Consistency – We all feel an internal pressure to live up to our promises. We feel good about ourselves when our words and deeds match, when we’ve done what we said we would. Have you ever found yourself doing something, not because you really wanted to (i.e., help someone move), but because you gave your word?

Scarcity – When we sense something is becoming less available or diminishing in some way, there’s something in us that all of a sudden wants the thing even more. When was the last time you rushed out to the store because you suddenly remembered, “Sale Ends Sunday!”? If that was you it’s because you were motivated by the potential loss of an opportunity.

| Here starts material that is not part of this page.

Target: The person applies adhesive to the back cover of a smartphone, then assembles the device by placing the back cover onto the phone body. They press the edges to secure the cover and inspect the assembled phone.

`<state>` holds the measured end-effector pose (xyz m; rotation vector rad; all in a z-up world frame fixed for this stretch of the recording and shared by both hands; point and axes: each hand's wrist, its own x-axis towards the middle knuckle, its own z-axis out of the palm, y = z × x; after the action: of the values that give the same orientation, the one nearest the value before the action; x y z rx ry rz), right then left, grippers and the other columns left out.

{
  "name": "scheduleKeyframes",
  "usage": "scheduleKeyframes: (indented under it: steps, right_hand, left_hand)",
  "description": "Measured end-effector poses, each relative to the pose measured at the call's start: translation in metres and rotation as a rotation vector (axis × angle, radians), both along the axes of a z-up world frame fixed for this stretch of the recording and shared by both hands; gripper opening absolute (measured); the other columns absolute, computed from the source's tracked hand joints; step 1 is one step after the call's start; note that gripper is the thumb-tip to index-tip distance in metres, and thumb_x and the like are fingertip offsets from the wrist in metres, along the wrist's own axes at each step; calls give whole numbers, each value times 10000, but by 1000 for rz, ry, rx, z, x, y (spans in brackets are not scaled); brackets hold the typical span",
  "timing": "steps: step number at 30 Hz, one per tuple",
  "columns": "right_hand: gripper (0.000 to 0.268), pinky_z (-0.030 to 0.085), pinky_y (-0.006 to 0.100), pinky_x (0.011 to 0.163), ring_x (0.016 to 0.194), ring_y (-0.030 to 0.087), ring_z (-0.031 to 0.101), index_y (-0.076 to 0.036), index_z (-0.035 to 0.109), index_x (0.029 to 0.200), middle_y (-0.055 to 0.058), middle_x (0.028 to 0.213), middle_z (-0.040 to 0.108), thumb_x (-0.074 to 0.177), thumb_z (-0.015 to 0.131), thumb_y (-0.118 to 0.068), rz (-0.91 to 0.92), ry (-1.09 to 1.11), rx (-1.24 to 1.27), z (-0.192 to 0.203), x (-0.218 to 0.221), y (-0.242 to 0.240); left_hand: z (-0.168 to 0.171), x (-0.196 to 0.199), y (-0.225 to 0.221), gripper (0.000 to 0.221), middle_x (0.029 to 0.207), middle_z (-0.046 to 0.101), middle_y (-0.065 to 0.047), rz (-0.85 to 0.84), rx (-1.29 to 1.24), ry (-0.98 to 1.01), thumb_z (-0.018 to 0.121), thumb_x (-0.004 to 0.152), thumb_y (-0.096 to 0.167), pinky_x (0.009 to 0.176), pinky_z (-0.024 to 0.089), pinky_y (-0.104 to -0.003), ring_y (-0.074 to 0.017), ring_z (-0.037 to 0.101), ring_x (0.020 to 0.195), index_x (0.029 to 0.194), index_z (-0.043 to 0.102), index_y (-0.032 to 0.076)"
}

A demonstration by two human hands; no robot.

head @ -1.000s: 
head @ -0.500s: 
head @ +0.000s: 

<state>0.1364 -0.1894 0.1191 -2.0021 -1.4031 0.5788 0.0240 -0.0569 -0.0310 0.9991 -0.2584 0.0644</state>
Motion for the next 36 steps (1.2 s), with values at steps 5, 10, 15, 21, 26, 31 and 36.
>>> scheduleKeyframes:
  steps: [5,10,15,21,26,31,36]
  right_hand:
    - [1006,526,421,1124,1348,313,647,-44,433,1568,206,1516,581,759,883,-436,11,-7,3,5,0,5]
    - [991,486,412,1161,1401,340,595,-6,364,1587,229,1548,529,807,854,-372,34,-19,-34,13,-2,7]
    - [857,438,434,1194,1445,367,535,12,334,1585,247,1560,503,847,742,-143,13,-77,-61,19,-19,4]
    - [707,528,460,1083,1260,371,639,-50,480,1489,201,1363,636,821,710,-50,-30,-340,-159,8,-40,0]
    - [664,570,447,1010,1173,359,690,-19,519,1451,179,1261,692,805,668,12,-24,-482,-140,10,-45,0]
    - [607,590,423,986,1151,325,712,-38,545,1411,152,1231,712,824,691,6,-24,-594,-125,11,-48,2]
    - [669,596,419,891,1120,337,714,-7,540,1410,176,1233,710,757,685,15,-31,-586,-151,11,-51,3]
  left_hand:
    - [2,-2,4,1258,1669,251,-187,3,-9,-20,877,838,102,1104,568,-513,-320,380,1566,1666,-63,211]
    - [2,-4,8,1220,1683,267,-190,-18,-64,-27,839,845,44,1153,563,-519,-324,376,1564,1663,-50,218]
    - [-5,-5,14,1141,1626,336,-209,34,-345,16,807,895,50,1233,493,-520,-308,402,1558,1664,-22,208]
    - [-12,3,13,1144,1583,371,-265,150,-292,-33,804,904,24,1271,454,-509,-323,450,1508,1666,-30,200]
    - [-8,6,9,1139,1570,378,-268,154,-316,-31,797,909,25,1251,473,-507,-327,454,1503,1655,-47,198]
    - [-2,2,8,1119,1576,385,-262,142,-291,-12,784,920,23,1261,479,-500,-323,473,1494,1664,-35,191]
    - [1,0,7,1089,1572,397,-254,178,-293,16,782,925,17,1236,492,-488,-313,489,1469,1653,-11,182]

Compare and Contrast – Did you know two things can appear more different than they really are depending on how they are presented? Considered for a moment how that might impact your decision making. For example, you go to the store to buy something and you’re not sure what that item might cost. When you arrive you see a sign that states, “Normally $150, now only $99!” By comparison $99 appears to be a very good deal. I’ve hear people justify purchases like that because “it was too good a deal to pass up.”

So there you have it, the layman’s overview of several psychological principles than affect us all to one degree or another every day. Most of the time these principles impact us in such subtle ways that we’re not aware of it and yet they’re major factors in our decision making. As we continue our journey together I think your eyes will be opened to how politicians, marketers, salesmen and so many others try to persuade you to do what they want.

Brian
Helping You Learn to Hear “Yes!”

Compare and Contrast

Compare and contrast is not a principle of influence; rather we talk about it as a phenomenon. Did you know the order in which you present things impacts your perception about the things presented? For example, if someone told you the price of a piece of furniture was $999 then quickly said, “I’m sorry, that wasn’t correct. The price is actually $799.” All of a sudden $799 seems like a very good deal in comparison to the original price. If the salesperson has originally quoted $599, then came back and told you the actual price was $799, now you’re disappointed because the price seems high…by comparison.

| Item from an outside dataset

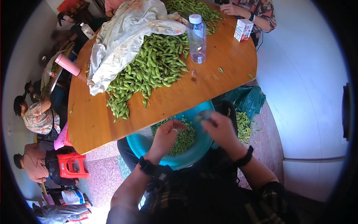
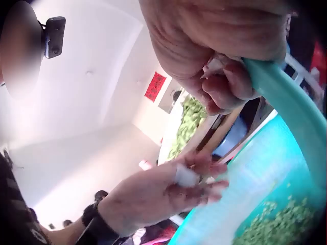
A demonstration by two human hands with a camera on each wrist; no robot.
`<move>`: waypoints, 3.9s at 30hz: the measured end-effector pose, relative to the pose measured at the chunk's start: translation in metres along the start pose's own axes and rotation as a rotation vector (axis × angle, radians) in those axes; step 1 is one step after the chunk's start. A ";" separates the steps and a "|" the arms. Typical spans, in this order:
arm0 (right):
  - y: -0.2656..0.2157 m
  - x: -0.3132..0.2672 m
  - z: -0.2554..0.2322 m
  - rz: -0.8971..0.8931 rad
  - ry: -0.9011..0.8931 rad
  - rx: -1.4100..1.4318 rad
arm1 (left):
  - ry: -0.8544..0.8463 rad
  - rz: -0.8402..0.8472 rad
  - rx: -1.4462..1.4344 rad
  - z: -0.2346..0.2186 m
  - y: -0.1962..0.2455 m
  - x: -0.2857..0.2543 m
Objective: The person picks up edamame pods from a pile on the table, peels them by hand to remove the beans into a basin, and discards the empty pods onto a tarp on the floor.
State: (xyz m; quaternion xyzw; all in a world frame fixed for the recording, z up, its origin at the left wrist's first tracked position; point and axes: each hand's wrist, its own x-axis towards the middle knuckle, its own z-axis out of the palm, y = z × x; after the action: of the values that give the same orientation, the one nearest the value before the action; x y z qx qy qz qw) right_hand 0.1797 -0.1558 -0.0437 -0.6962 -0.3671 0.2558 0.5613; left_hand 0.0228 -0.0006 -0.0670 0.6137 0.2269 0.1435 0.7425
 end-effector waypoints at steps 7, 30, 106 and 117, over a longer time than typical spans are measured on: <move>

What you present first makes all the difference. If you own a restaurant and your wine list starts with $20 bottles and works up to a $200 bottle, very quickly the $60 or $70 bottle seems expensive when your eyes saw $20 first. But, if the list starts with the $200 bottle at the top and works down to the less expensive bottles, now by comparison a $100 bottle doesn’t seem so expensive and the $60 – $70 bottles appear to be a bargain. Odds are, by listing the highest priced bottles first, the average sale on a bottle of wine will be higher than if the restaurant starts with the cheapest bottles at the top of the list. If that’s all it takes to increase sales, then isn’t it worth the change?

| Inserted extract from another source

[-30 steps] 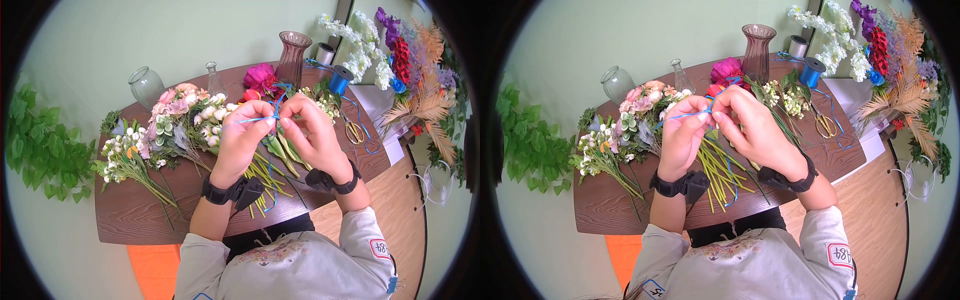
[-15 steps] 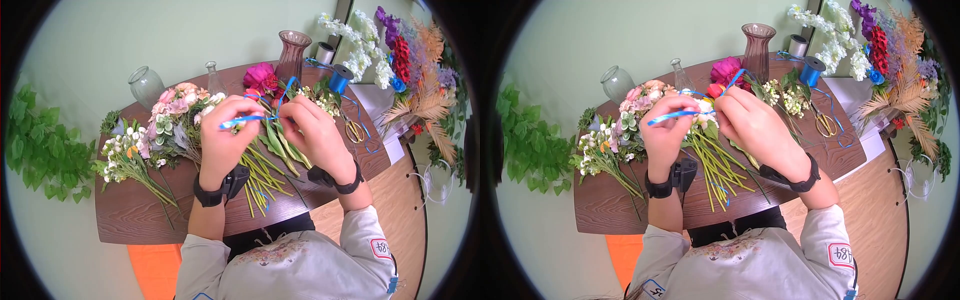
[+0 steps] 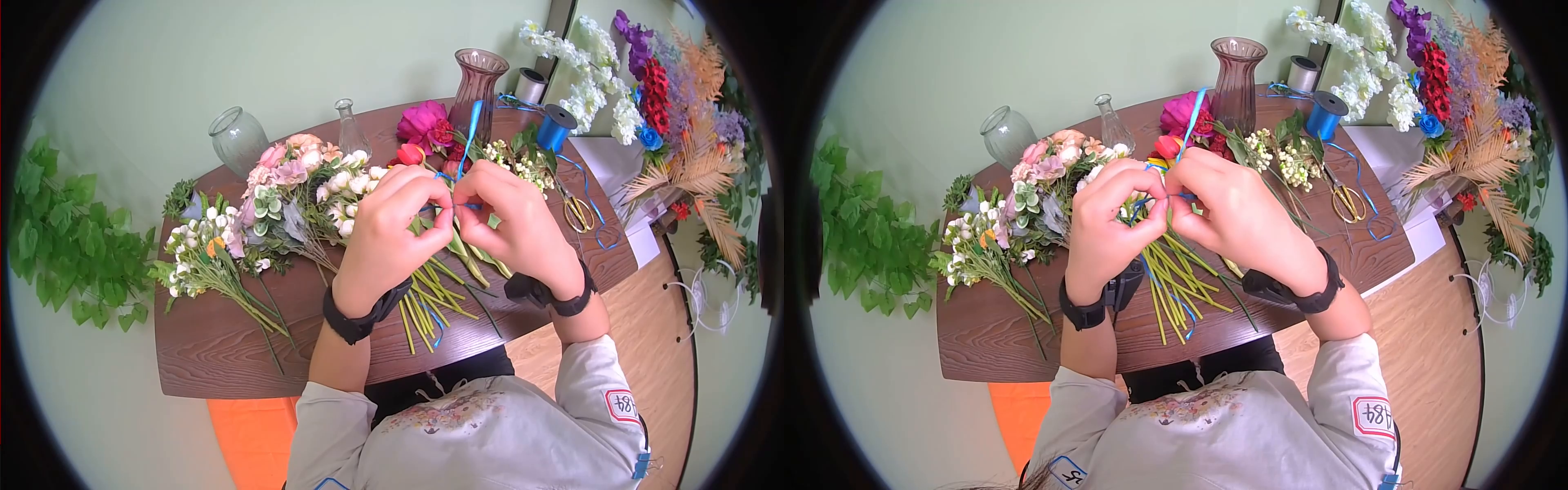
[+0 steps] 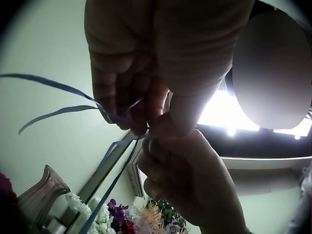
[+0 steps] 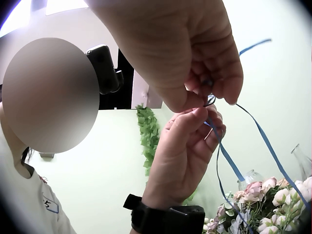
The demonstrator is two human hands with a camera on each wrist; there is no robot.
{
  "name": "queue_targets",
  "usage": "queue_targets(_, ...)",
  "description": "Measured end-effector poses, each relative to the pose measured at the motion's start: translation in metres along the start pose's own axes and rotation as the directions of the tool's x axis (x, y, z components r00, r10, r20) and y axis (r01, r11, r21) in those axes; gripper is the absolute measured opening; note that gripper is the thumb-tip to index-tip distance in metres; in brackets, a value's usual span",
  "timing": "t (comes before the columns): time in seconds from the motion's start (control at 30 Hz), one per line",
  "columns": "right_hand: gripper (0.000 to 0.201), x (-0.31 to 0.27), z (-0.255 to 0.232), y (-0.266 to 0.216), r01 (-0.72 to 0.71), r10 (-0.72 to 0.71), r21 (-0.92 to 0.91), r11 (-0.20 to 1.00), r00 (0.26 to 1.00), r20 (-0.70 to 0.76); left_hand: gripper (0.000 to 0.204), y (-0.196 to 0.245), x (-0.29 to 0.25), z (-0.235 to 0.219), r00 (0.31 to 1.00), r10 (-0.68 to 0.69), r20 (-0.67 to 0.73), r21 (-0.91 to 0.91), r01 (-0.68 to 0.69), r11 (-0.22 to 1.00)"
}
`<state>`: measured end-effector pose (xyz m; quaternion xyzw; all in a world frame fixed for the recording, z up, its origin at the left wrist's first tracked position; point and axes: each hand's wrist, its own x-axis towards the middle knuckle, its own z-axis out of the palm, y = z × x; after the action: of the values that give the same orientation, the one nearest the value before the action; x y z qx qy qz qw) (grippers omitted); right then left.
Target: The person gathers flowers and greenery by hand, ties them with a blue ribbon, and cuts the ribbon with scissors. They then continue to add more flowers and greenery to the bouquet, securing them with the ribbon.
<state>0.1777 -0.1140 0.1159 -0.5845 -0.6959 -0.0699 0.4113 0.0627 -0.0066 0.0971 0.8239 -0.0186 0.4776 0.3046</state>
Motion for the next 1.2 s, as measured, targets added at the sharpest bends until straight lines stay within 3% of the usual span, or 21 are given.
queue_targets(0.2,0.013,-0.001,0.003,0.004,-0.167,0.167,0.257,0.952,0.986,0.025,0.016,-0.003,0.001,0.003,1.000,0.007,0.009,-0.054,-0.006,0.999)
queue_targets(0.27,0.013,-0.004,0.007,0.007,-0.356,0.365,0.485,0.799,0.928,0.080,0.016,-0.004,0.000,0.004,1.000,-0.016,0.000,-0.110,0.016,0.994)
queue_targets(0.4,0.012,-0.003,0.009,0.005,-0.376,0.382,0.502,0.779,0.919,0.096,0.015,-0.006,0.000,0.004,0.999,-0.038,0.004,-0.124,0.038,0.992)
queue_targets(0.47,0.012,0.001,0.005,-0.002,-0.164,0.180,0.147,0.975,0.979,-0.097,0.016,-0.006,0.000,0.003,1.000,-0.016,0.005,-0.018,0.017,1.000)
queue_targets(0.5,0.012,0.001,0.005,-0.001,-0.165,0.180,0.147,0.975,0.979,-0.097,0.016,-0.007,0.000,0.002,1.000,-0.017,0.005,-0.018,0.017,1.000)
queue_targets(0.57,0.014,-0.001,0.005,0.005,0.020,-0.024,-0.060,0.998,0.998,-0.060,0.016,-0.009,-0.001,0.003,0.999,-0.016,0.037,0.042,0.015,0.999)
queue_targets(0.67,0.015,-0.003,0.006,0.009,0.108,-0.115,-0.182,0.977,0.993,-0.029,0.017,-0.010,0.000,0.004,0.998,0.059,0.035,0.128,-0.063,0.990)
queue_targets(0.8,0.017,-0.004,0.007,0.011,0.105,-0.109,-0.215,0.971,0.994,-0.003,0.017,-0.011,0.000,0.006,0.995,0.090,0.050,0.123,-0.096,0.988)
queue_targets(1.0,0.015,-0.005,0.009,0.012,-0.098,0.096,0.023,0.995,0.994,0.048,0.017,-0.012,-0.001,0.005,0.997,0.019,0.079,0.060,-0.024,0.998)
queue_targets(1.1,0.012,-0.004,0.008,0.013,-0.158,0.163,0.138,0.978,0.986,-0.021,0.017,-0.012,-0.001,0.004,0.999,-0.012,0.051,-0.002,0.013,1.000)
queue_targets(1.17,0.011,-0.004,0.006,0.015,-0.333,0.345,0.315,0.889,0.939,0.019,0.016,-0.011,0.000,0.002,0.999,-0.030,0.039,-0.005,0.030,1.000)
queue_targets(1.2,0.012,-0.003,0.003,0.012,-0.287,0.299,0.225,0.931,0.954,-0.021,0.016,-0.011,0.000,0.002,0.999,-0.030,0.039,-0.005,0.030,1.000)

Comparing and contrasting numbers and features are also important when thinking about reciprocity. What you present first can have a big, big effect on how future presentations are perceived. When you make your presentation undoubtedly there will be times when you hear the dreaded, “No thanks.” That’s a part of life and I suspect some of the reason you’re reading this blog – you want to be more successful – hear “No” less and “Yes” more. Most people hear “no,” and leave the situation feeling defeated but, if you’re ready with an alternative proposal, one that looks even better by comparison, then the other person might just say “Yes.”

And that’s your overview of comparing and contrasting.